Il cuore della visita è il vecchio borgo medievale, raggiungibile attraverso la cinta muraria. Le antiche abitazioni a graticcio si affacciano su vicoli stretti: tetti a capanna, balconi fioriti, facciate colorate che raccontano secoli di storia bretone. La destinazione centrale è la Place Modard, cuore pulsante del quartiere storico, dove l’architettura medievale è ancora intatta.
Alzando lo sguardo tra i tetti, appaiono le altissime torri campanarie della cattedrale di Saint-Corentin: un capolavoro gotico del XIII secolo, costruito attorno a un nucleo più antico di età romana. La guida ne racconterà la storia stratificata e i dettagli architettonici che la rendono unica nel panorama bretone.
Quimper è anche custode di un’eccellenza artigianale riconosciuta in tutta la Francia: la faïence di Quimper, maioliche decorate a mano con motivi tradizionali bretoni, prodotte in città da oltre tre secoli.
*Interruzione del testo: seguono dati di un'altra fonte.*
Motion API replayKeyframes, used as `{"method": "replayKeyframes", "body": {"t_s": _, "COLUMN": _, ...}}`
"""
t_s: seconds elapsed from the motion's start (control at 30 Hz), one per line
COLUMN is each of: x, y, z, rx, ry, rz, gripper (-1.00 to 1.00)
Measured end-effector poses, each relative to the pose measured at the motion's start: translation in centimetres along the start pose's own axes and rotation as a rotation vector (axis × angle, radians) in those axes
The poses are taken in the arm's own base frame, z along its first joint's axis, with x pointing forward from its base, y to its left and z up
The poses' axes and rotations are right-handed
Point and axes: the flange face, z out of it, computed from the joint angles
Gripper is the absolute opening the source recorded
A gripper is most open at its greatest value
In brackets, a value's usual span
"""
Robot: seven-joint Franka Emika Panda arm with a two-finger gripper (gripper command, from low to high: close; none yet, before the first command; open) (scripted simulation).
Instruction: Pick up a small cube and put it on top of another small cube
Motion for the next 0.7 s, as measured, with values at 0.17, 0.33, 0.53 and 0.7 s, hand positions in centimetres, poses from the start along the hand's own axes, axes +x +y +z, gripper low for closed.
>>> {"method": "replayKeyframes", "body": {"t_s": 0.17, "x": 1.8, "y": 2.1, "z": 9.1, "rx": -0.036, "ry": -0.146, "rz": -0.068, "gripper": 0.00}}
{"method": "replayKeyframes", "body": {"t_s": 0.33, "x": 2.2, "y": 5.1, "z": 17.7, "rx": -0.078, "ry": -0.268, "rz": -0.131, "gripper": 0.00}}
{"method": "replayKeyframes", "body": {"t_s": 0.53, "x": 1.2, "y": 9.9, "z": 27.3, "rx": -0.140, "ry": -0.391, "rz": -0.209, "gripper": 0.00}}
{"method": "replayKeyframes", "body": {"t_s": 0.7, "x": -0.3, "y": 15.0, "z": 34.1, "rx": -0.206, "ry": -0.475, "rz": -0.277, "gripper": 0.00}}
La visita include un passaggio nel quartiere dei laboratori e delle botteghe dove la tradizione è ancora viva.
La giornata si chiude lungo le rive del fiume Odet, tra salici e caffè all’aperto, con la possibilità di assaggiare le specialità locali — dolci e salate — tra cui il celebre Kouign Amann, il dolce al burro che è forse il simbolo più goloso della gastronomia bretone.